Matthew Brand wrote:
> I want to read in the file and output a new one with
> zeroes inbetween the two commas.
Ideally, you'd want to be able do this:
(#!.'0'~ 1 j. ',,' E. ]) text
as in:
text =. '0,,34567,,abcd,,efg'
output =. '0,0,34567,0,abcd,0,efg'
text #!.'0'~ 1 j. ',,' E. text
0,0,34567,0,abcd,0,efg
(#!.'0'~ 1 j. ',,' E. ]) text
0,0,34567,0,abcd,0,efg
output -: (#!.'0'~ 1 j. ',,' E. ]) text
1
Unfortunately, as you noted:
> [the file] is so big that doing anything with it
> apart from very basic things in 32-bit seems to
> run out of memory:
So if I try to use the same verb on a larger dataset:
big_text =. 134125010 $ text
(#!.'0'~ 1 j. ',,' E. ]) big_text
|limit error
| (#!.'0'~1 j.',,'E.])big_text
The problem is the intermediate temporary arrays (in this case, the array
produce by j. of 134125010 complex numbers, or 2*134125010 double-precision
floating point numbers, or just over 2 gigabytes, which is the maximum VM of a
process on a 32-bit machine).
The usual solution to this problem is breaking the input into manageable
chunks. I share your distaste for this workaround. But I'm pretty sure it's
necessary in this case (short of using a 64-bit machine).
Now, you requested:
> but I want know how to do it in J efficiently
> without using explicit loops.
So I'm going to have to cheat a little. Instead of using explicit loops, I'm
going to use an implicit loop. Basically, the idea is to create a tacit
equivalent of:
big_output =. ''
for_chunk. chunkify big_text do.
big_output =. big_output , (#!.'0'~ 1 j. ',,' E. ]) chunk
end.
where the monad chunkify breaks its argument into appropriate
manageably-sized chunks. Here's one such approach:
$ _10000 ;@:(<@:(#!.'0'~ 1 j.',,' E. ])\) big_text
155300525
Here, the loop is translated from explicit to tacit with (-chunk_size)
;@:(<@:loop_body\) input .
You'll have to fiddle a bit with chunk_size . The ideal chunk_size is the
largest that will work on your system (i.e. the maximum that doesn't assert
out-of-memory). This is for two reasons. First, the rule of thumb in J is
give primitives as much data as possible (which means if you must partition
your data, it is best to partition it into fewer, larger chunks). Second, the
translation has a bug, but the bug can only occur at most once per partition,
so the larger your chunks, the fewer there will be, and consequently there will
be fewer opportunities for the bug to arise.
The bug is due to the use of fixed-sized chunks.
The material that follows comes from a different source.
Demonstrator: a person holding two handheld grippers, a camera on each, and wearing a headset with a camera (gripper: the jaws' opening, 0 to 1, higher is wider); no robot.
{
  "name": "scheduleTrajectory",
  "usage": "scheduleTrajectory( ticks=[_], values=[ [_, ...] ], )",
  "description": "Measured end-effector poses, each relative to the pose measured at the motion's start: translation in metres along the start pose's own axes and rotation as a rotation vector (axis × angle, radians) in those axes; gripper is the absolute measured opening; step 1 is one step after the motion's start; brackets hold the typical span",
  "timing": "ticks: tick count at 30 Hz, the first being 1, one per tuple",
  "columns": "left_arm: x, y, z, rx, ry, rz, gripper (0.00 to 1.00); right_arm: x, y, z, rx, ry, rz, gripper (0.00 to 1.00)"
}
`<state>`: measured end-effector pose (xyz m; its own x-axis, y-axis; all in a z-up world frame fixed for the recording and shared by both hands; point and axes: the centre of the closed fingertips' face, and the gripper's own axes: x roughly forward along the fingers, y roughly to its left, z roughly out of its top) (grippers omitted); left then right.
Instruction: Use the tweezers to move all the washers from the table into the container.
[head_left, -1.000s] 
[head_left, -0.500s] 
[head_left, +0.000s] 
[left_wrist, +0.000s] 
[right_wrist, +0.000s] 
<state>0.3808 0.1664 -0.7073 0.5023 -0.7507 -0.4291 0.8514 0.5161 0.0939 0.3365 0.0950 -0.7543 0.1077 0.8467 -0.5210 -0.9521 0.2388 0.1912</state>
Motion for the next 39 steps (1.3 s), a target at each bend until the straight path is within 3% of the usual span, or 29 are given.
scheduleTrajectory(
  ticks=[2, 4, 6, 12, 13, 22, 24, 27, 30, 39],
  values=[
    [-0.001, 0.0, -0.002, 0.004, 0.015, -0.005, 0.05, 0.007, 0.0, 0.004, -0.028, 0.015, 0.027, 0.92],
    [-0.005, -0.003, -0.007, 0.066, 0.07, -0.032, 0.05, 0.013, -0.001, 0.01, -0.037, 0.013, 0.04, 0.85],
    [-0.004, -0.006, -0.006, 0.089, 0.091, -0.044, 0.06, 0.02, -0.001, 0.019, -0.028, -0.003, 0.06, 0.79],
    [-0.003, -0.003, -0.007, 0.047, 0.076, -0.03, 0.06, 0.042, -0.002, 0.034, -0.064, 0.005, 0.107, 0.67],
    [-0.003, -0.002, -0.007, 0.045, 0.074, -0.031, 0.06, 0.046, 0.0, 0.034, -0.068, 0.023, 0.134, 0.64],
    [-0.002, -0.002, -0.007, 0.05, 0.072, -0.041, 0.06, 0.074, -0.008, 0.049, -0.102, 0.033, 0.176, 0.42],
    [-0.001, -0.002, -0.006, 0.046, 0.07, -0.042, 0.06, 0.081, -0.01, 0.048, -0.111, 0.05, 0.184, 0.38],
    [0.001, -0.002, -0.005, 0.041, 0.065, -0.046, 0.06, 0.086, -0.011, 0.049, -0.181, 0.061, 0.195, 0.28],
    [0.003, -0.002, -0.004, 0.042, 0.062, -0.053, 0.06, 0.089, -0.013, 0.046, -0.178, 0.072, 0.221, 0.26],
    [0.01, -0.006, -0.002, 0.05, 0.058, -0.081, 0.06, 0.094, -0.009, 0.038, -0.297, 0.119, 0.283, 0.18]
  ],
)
Fixed-sized chunks can
partition the input between any two arbitrary characters. Given a large
enough input, one such partition is bound to fall between two successive
commas. Therefore, those commas will be split up, and cannot be recognized by
the ',,' E. ] pattern matcher, and so that particular instance of ',,'
won't be replaced by ',0,' in the output.
So the translation from the explicit loop, with its hypothetical chunkify ,
is incomplete. If you're really interested in a tacit solution, then the next
avenue to explore is replacing \ with ;. . That is, the final form of the
tacit solution will probably be chunk_mask ;@:(<@:loop_body);.2 input .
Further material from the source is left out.